The blinkt! library is at version 0.1.1 and been installed using the bash script. RPi.GPIO is version 0.6.3.

Python shows:

Python 2.7.13 (default, Nov 24 2017, 17:33:09) 
[GCC 6.3.0 20170516] on linux2
$ lsb_release -a
No LSB modules are available.
Distributor ID: Raspbian
Description:    Raspbian GNU/Linux 9.4 (stretch)
Release:    9.4
Codename:   stretch
$ uname -a
Linux studiodisplay1 4.14.41-v7+ #1113 SMP Thu May 17 16:29:48 BST 2018 armv7l GNU/Linux
$ cat /boot/cmdline.txt 
dwc_otg.lpm_enable=0 console=serial0,115200 console=tty1 root=PARTUUID=932d315f-02 rootfstype=ext4 elevator=deadline fsck.repair=yes rootwait
$ cat /boot/config.txt 
# Enable audio (loads snd_bcm2835)
dtparam=audio=on
# enable raspicam
start_x=1
#gpu_mem=128
dtoverlay=vc4-kms-v3d

(only the entries not commented out)

Gadgetoid commented 6 years ago

I can't get anywhere near the level of distortion you're seeing, but I can cause the Blinkt! to glitch with high CPU load.

This is odd, because the APA102 protocol is basically just a shift register, it's a data/block signal that's not at all timing critical. It's almost like the system is simply ignoring GPIO commands occasionally.

Even at 95+% on a Pi 3B+ I can't get close to the distortion you're seeing, though, but a high CPU load shouldn't affect what's being output at all. Hmm.

Gadgetoid commented 6 years ago

Okay, it was an obvious problem.

GPIO.output(pin, state) does not guarantee that pin has been asserted to state when it completes. It's an atomic action that simply switches a bit in a register on the Pi and has nothing to do with the physical hardware.

Under heavy enough load it's possible - apparently - to set and clear the pin before the change has even propagated to hardware. This effect was compounded by a total lack of sleep- I'm not sure how system threading and Python applications play together, but the problem can be fixed with just one time.sleep(0.000001). I'll add a patch for this that you can try out.

Gadgetoid commented 6 years ago

You should be able to try the latest version by:

git clone http://github.com/pimoroni/blinkt
cd blinkt/library
sudo python setup.py install

As a reminder to myself, I should apply this fix to Rainbow HAT too: https://github.com/pimoroni/rainbow-hat/blob/master/library/rainbowhat/apa102.py

Moonbase59 commented 6 years ago

Gee, thanks for the reply, I’ll try that tomorrow …

Moonbase59 commented 6 years ago

Reminder to @Gadgetoid: And maybe the Unicorn HAT & pHat? :-) (Because the Unicorn pHAT is the next one I have lying around here …)

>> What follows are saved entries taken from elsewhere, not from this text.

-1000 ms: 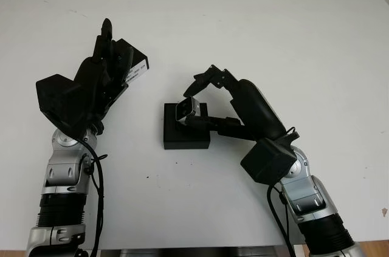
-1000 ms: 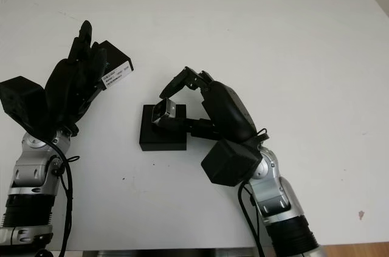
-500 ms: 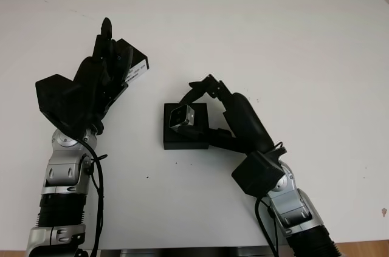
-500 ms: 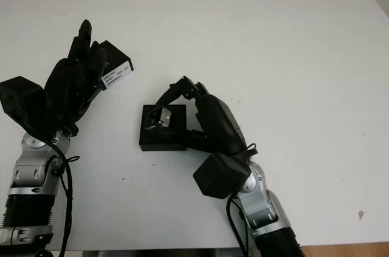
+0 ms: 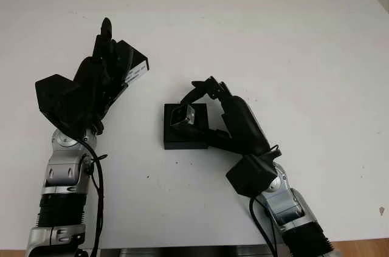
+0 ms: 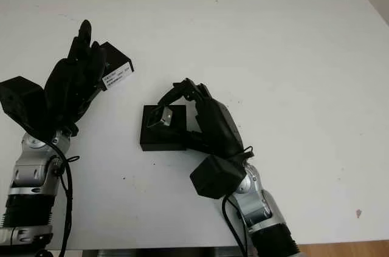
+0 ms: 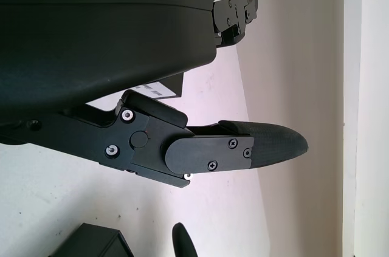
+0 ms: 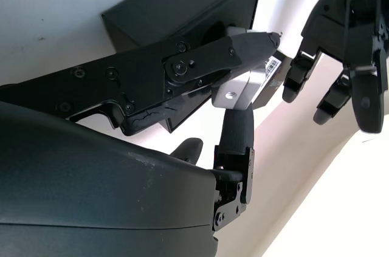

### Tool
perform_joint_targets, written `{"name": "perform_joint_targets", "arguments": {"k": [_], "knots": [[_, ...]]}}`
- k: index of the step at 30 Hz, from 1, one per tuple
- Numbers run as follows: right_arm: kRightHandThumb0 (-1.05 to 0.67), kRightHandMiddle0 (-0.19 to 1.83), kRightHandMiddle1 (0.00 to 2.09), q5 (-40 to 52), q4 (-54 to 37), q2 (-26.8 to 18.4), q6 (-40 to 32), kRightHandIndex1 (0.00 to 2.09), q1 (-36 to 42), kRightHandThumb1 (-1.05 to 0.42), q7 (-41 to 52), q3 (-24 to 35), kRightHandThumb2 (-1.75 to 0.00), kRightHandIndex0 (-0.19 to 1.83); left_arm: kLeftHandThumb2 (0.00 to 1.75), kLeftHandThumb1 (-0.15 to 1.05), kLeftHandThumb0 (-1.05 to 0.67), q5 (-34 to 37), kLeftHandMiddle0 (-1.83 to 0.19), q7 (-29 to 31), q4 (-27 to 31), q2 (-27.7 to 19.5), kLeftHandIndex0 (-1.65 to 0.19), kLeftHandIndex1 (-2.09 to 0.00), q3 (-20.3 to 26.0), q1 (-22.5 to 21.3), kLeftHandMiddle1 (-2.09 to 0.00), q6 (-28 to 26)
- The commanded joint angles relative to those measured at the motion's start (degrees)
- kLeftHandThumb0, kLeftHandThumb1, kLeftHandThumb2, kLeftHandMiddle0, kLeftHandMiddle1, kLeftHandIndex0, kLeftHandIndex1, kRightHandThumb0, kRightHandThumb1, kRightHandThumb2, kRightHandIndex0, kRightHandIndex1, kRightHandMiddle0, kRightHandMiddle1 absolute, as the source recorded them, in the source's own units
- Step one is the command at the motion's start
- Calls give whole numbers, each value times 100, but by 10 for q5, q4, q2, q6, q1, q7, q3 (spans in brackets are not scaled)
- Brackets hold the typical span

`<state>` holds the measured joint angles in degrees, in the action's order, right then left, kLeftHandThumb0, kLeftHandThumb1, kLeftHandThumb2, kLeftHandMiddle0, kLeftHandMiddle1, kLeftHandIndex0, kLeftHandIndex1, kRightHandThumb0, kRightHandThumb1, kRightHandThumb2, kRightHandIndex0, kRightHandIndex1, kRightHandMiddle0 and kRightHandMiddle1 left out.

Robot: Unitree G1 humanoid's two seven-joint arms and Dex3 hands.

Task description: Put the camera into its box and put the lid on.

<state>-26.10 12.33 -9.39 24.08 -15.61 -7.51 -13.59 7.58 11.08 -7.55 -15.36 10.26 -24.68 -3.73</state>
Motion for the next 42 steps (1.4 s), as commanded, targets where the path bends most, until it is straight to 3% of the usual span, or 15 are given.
{"name": "perform_joint_targets", "arguments": {"k": [1, 7, 11, 15, 19, 28, 35, 42], "knots": [[-43, 20, 173, -17, 14, -13, 1, 85, 9, -105, 4, -11, -14, -1, 44, 105, -77, -1, 19, -1, 4, -2, 19, 0, 0, 8, 0, -1], [-47, 26, 164, -38, -20, -43, -45, 67, 10, -105, 61, -19, -9, 4, 44, 105, -77, -3, 19, -1, 5, -4, 19, 0, -1, 8, 0, -1], [-50, 11, 127, -61, -70, -76, -79, 46, 11, -104, 113, -24, -6, 3, 45, 105, -75, -3, 19, 0, 7, -5, 19, 0, 0, 9, 0, -1], [-53, 10, 70, -71, -131, -101, -109, 19, 15, -102, 162, -22, -6, 5, 46, 105, -76, -5, 19, 0, 5, -7, 19, 0, 0, 7, 0, -2], [-53, 9, 47, -75, -192, -119, -138, 10, 22, -101, 203, -15, -5, 1, 44, 105, -76, 0, 19, 4, 3, -7, 19, 0, 2, 5, 0, -2], [-48, 16, 27, -75, -263, -128, -167, 6, 40, -99, 222, -5, -5, 0, 46, 105, -74, -4, 19, 10, -4, -11, 19, 0, 0, 2, 0, 8], [-52, 10, 17, -63, -289, -128, -169, 4, 48, -103, 224, 5, -7, -5, 46, 105, -76, -6, 19, 9, 1, -12, 19, 0, -1, 1, 0, 2], [-66, 5, 10, -66, -308, -151, -143, 3, 62, -105, 218, 20, -29, -11, 45, 105, -76, -5, 19, 8, 1, -10, 19, 0, 0, 0, 0, 4]]}}
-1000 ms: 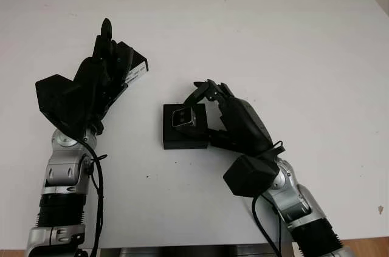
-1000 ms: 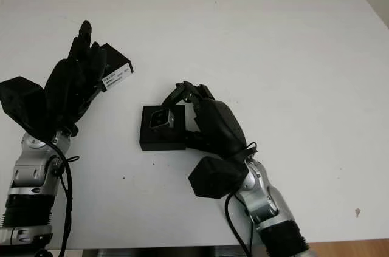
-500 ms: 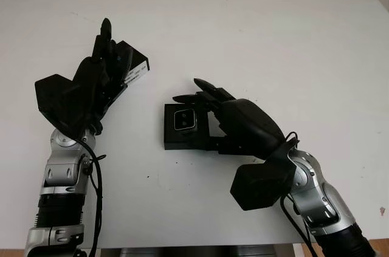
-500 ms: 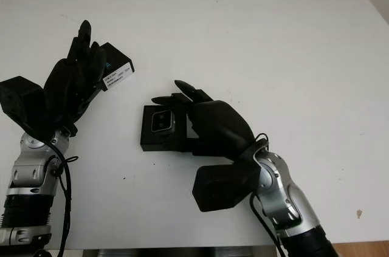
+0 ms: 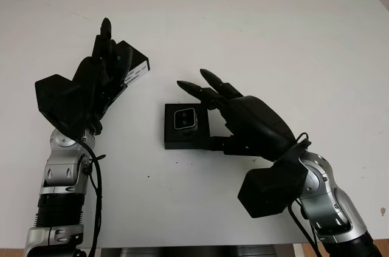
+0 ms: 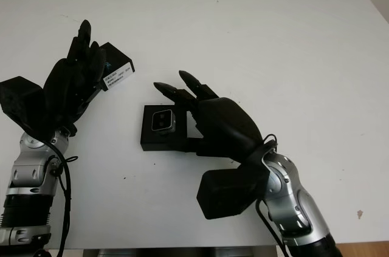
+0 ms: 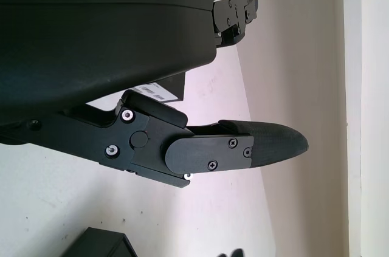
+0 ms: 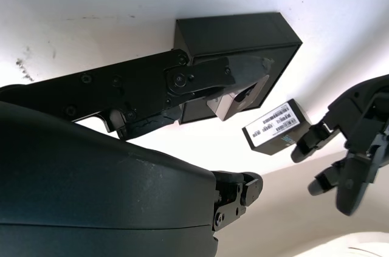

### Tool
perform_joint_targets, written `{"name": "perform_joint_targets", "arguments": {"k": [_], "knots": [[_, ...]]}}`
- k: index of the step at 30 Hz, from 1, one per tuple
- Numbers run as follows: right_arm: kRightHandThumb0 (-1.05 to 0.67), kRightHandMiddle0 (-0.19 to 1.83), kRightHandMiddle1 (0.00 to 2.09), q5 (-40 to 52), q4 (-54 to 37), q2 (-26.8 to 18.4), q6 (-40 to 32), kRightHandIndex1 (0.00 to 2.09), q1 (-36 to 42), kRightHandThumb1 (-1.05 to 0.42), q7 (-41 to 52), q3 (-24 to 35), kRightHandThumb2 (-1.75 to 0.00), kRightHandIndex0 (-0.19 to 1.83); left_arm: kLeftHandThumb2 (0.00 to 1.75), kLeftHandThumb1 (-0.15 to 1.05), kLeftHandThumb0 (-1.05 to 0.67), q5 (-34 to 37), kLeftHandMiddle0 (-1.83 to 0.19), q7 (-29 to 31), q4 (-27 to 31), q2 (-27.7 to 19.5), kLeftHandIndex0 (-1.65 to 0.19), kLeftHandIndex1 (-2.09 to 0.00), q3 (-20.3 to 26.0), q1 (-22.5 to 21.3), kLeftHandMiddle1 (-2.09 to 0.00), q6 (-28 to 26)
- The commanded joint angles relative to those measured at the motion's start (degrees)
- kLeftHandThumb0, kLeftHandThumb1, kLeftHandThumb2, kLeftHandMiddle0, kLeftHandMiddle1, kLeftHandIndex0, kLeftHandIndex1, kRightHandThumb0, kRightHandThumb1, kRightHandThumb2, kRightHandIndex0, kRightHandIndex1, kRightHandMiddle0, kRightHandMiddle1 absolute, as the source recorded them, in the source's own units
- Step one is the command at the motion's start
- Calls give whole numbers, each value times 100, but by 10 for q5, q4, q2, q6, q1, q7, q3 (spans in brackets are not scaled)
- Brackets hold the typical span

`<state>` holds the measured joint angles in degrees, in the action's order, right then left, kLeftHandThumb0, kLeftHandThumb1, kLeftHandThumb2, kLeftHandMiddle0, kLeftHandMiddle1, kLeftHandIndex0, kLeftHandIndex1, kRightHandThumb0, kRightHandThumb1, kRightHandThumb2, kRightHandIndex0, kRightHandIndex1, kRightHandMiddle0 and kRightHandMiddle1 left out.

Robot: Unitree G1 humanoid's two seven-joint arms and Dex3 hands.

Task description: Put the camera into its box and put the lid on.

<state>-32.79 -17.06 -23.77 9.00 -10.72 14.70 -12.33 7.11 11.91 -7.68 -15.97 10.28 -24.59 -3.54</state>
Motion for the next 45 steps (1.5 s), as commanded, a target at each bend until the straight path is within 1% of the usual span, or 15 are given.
{"name": "perform_joint_targets", "arguments": {"k": [1, 8, 10, 18, 24, 27, 28, 31, 37, 40, 41, 42, 45], "knots": [[-66, 6, 11, -1, -16, -12, 12, 3, 16, -105, -5, 11, -31, -11, 46, 105, -76, 0, 19, 1, 2, -4, 19, 0, 0, -1, 0, 3], [-71, 25, 17, -10, -7, -21, 29, 6, 23, -105, -15, 14, -38, -8, 45, 105, -76, 1, 19, -1, 1, -1, 19, 0, -1, -2, 0, 1], [-71, 27, 18, -6, -5, -19, 31, 6, 25, -105, -16, 14, -38, -7, 45, 105, -76, -1, 19, -3, 3, -2, 19, 0, -1, -1, 0, -1], [-69, 48, 28, -3, 2, -19, 37, 9, 21, -105, -23, 15, -40, 2, 45, 105, -75, 3, 19, 2, 6, -5, 19, 0, 1, 2, 0, 1], [-68, 57, 38, 6, 4, -17, 38, 10, 22, -105, -25, 19, -37, 8, 47, 105, -74, 3, 19, 4, 5, -5, 19, 0, 2, 2, 0, 4], [-68, 49, 65, 12, 1, -18, 33, 7, 26, -105, -20, 23, -36, 10, 47, 105, -74, 3, 19, 4, 5, -5, 19, 0, 2, 1, 0, 3], [-68, 46, 77, 14, -1, -18, 31, 7, 27, -105, -18, 24, -36, 12, 47, 105, -74, 3, 19, 4, 6, -5, 19, 0, 3, 1, 0, 2], [-68, 48, 96, 16, -5, -21, 30, 7, 32, -105, -16, 28, -38, 15, 46, 105, -75, 1, 19, 3, 9, -7, 19, 0, 2, 3, 0, -1], [-69, 56, 117, -2, -15, -21, 27, 8, 40, -105, -21, 29, -41, 20, 45, 105, -76, 6, 19, 6, 15, -8, 19, 0, 4, 6, 0, -3], [-69, 59, 133, -18, -16, -15, 26, 8, 44, -105, -33, 28, -41, 25, 45, 105, -77, 7, 19, 6, 19, -9, 19, 0, 5, 8, 0, -11], [-68, 61, 145, -25, -15, -14, 27, 8, 44, -105, -39, 27, -40, 27, 45, 105, -77, 6, 19, 5, 20, -11, 19, 0, 5, 8, 0, -14], [-68, 62, 150, -34, -17, -15, 26, 9, 44, -105, -41, 26, -40, 29, 46, 105, -76, 6, 19, 5, 22, -11, 19, 0, 5, 9, 0, -16], [-67, 62, 162, -47, -19, -14, 21, 8, 46, -105, -41, 24, -41, 31, 45, 105, -76, 7, 19, 4, 25, -10, 19, 0, 6, 10, 0, -19]]}}
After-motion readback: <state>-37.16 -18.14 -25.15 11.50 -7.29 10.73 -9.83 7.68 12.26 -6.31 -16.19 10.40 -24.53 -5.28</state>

Moonbase59 commented 6 years ago

Feedback: First try — it seems to work. Unbelievable. Wonder if I can now refactor out all my furious threading Locks again … ;-)

I’m astonished but very grateful. Cheers a lot for helping, I was almost despairing here … :-)

Maybe you’re right, I seem to remember that Python threading gives up control on a) sleep, b) I/O wait, or c) every so many bytecodes in Python 2, every 15ms in Python 3 …

Moonbase59 commented 6 years ago

Here’s proof: Blinkt working as intended: http://kaufen-ist-toll.de/download/radio/20180522_054355_blinkt_patched.mp4 Great job!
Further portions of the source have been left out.